Maybe what really made that album perfect for us that night was the LP’s final track, which came immediately after “Chase the Clouds Away.” It’s called “Soft,” and it’s sung by the lovely Esther Satterfield. I’d be remiss if I didn’t share it with you now. Not only because I always associate the song with this album and that night. But because the song evokes what this whole earthly journey is all about. Love.
There’s something soothing about that song, isn’t there? As I listened to the album again, I was reminded that love is exactly like that. It soothes. It heals. It comforts. It feels so good. It chases the clouds away. And there’s an infinite supply as near as the human heart.

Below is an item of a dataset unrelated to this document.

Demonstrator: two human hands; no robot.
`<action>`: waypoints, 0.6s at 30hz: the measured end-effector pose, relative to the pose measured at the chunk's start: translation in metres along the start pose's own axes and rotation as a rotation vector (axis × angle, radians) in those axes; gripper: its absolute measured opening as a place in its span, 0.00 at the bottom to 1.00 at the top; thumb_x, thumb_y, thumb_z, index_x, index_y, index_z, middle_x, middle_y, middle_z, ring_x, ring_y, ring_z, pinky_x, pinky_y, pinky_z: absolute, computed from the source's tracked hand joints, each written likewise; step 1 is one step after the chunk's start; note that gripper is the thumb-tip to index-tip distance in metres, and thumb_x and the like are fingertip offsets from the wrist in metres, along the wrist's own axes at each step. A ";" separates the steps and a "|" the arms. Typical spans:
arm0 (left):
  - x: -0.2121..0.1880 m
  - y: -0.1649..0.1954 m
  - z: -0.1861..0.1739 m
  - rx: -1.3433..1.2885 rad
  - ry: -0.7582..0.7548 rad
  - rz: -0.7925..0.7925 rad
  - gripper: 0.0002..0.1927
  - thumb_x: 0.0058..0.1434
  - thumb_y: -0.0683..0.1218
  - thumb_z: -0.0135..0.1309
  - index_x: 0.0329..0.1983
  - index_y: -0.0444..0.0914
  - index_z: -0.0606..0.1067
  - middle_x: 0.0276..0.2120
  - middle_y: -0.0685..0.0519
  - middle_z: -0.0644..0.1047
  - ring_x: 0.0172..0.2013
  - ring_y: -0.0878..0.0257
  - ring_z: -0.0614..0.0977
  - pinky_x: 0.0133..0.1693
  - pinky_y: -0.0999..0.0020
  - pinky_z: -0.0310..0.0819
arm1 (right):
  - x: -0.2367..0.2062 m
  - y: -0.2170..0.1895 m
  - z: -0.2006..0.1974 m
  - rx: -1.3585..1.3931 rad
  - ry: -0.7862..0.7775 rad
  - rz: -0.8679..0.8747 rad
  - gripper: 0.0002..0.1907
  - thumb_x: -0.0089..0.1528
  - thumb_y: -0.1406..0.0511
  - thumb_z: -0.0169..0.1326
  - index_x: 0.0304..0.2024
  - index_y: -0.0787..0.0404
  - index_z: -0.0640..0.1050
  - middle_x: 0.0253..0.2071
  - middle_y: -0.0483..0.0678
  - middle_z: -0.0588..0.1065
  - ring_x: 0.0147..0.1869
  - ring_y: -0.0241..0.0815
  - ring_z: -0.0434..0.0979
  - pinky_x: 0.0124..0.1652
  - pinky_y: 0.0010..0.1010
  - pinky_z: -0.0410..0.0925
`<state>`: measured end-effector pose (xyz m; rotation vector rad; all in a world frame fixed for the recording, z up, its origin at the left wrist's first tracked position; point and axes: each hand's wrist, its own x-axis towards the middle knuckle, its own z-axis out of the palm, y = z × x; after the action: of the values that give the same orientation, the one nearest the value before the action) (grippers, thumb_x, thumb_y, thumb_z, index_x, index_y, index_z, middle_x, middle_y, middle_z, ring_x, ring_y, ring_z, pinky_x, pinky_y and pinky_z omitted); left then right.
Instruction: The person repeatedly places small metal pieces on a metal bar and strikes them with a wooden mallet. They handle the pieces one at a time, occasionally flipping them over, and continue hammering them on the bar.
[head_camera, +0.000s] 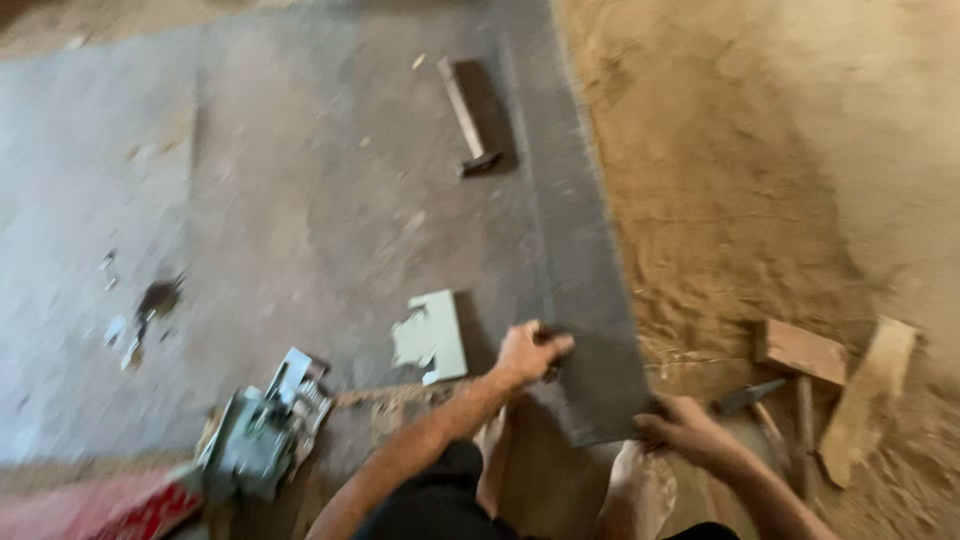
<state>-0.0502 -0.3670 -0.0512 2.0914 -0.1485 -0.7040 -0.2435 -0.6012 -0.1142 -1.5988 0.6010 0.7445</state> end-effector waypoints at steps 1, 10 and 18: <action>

I hope your holidays are filled with lots of it as you make your way through the heightened activity of the season. Thanks so much for reading my stories and supporting my work this year in whatever way you’ve been able to do. I appreciate every like, share, coffee, and subscription. And I look forward to catching up with you again after the New Year.
Absolutely spot on! Gonna check out the jazzy Mangione and steer clear of the other one.
Thanks Andrew. Better than a whole bottle of Excedrin.